It is also good to keep distance with SNS to live life enriched.
I no longer post to SNS
Recently I have not posted facebook at all. Until before, I updated almost everyday, I did it at least once in 3 days, but somehow recently my content to post has gone. As it is, there are various things everyday, I feel a lot of things, I am doing my job and doing a new challenge next year and there is nothing I would like to announce but something, As I thought, "the days passed.
Ten days if you notice it like that.
What will happen if I post this for one month?
I wonder if the message "Do you have a recent post, but you are alive?" No, nobody is worried about that, so I definitely will not. We are communicating individually with people who need interaction, and perhaps there will be nothing and the days will pass.
Whether you want to do more than something around you.
This feeling has been felt before,Trying to reduce the number of points of contact with the outside,What I want to do and what I want to cherishI feel like I can see it.There was a time when I was hanging around at the exchange party before. The dinner was like every evening. By doing so, I could sometimes lead to work. Also, in my position and circumstances at that time, I had to think that it was obsessive if I had to interact and increase my connections.
However, there are certain circumstances,(Because it was simply a missing condition, there was no food cost tomorrow as well)I have not participated in any of these things from a certain moment. Even if invited, I declined everything "I can not go this time ...".
Then no one was invited by anyone.
Just to notice it has noticed for the first time. At the beginning I felt lonely, but since information was not entered unintentionally, I could concentrate on what I should do and my hesitation ceased to exist."How are the surroundings doing?"than,"What do you want to do?"I began to listen more to the voice of my heart.After that, I feel that various things have started to change little by little.
Bite the pleasure of riding Panamera.
Even if I do not post the story and post it to facebook separately, nothing happens and there is nothing to worry especially, so I'm thinking as if I should keep distance from SNS as it is. Also on the instagram I also post pictures of kindergarten lunches everyday, but recently I forgot often and the post will be night, something I do not mean to contribute something.
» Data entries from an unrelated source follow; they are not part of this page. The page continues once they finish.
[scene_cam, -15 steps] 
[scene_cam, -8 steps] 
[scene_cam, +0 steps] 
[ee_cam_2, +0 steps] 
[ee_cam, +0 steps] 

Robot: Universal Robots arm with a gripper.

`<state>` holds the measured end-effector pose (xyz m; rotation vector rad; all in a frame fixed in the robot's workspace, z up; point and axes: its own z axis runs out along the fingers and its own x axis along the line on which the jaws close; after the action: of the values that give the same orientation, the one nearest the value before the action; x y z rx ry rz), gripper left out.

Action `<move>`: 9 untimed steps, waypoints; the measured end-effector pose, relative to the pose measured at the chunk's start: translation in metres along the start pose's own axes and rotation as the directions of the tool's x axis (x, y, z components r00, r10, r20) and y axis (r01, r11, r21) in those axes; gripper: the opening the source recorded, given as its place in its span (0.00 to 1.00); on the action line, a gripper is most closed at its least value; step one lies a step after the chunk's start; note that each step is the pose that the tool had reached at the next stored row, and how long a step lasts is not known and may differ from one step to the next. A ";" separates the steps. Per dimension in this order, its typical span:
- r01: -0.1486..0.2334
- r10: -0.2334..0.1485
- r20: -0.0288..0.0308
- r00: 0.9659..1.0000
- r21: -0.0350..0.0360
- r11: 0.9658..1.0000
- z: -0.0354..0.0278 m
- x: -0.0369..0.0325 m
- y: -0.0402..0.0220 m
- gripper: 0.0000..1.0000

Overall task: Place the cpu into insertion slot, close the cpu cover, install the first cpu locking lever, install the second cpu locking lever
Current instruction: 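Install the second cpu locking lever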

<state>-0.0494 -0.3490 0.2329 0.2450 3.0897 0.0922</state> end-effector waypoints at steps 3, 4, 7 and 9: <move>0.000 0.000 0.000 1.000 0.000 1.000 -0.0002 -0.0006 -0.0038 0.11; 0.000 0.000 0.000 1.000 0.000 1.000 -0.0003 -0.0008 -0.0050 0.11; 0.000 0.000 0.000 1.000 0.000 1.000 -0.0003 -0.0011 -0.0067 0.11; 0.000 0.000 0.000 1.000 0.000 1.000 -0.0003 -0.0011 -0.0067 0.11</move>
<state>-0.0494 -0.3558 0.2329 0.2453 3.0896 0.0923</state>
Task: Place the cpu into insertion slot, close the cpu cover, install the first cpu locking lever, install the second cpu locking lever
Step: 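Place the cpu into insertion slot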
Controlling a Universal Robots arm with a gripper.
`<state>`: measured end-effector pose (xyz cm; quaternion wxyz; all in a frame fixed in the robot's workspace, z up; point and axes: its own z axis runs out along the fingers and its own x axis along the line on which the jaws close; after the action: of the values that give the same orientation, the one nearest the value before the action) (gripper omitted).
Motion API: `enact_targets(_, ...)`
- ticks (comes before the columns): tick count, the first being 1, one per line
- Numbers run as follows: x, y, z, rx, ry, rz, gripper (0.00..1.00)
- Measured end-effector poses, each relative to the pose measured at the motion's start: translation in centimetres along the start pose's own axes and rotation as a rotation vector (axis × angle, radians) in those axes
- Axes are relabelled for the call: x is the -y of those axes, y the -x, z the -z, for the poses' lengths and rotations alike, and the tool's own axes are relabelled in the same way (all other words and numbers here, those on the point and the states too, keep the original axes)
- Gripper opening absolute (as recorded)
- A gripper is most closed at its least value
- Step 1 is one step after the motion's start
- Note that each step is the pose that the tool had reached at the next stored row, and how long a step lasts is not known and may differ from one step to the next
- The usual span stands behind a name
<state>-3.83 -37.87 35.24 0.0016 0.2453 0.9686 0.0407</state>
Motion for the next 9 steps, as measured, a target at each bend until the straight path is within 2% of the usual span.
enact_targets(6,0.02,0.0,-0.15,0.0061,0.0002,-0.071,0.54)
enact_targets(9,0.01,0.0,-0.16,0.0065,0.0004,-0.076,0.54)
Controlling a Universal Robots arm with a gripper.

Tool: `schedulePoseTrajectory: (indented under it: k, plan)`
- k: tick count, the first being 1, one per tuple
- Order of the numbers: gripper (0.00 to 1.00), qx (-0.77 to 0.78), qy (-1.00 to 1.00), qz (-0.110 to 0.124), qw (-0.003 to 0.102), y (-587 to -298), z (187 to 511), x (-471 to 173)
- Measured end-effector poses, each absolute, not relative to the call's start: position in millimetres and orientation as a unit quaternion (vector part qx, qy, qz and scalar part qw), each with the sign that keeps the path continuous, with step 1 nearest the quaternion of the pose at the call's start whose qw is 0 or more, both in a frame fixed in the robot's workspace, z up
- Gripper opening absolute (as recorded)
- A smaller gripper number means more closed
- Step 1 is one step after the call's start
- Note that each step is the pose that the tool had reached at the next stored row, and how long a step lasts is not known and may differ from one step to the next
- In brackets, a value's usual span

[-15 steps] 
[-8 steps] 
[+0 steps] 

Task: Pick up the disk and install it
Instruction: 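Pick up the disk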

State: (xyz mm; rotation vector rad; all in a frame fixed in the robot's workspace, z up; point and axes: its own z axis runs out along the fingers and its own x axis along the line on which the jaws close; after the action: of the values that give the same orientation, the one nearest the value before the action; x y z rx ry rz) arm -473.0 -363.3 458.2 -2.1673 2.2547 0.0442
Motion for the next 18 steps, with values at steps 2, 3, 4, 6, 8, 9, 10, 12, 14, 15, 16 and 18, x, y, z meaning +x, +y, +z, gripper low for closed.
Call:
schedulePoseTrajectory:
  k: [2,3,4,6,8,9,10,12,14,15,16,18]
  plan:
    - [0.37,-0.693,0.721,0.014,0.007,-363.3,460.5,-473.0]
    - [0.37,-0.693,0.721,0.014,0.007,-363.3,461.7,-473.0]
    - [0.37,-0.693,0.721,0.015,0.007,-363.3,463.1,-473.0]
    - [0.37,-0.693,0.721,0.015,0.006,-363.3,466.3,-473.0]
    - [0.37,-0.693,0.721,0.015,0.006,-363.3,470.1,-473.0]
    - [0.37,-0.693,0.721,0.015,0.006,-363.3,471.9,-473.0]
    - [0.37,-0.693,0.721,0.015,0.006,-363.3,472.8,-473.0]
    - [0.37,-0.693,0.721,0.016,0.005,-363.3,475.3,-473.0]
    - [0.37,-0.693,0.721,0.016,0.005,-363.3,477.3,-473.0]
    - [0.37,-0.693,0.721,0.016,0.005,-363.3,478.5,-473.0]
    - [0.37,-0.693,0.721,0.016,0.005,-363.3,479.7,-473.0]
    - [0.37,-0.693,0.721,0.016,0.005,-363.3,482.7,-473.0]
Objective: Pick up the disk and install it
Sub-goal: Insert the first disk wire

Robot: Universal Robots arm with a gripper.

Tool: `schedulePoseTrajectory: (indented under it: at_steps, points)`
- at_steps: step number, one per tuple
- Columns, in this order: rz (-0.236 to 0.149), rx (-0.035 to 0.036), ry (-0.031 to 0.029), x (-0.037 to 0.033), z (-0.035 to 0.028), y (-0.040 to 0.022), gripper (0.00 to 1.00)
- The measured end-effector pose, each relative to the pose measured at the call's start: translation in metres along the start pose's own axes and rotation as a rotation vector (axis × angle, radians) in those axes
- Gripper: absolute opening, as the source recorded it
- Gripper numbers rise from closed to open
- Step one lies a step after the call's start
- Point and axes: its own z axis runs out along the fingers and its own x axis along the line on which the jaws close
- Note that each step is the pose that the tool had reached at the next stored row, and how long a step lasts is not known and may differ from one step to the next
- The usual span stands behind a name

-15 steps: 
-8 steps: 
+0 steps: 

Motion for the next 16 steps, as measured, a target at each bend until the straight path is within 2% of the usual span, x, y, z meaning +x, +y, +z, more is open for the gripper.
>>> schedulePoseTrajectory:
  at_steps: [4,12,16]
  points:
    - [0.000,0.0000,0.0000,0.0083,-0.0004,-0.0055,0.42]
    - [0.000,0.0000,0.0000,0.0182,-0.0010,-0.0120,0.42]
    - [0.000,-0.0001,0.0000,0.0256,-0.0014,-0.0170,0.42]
You can do as much as you can when you have something to post. Something like that, I get sharpened a lot and I feel like I can take care of important things properly.
While thinking such a thing, I finished my work today, heading for parking, when I saw the Panamera Turbo waiting in the darkness,(An explosion that looked like a faithful dog Hachiko)
Somehow never before,I felt happy, rich feelings.
Then, after a brief pause, when I heard the engine sound "Buon!", I got a feeling of happiness even more.
It will surely lead to a prosperous life that such instantaneous moment is felt as "happy you".
more and more. not yet. Not at all. I have not achieved it yet.
Such feelings become my driving force. But on the other hand, I want to be able to feel happy firmly in the existing environment. Somehow it turned out to be a blog I do not know well today. Panamera Turbo nothing at all related ...
Well, from tomorrow evening, I took a ferry and went to Kyushu for a hot spring trip with my family!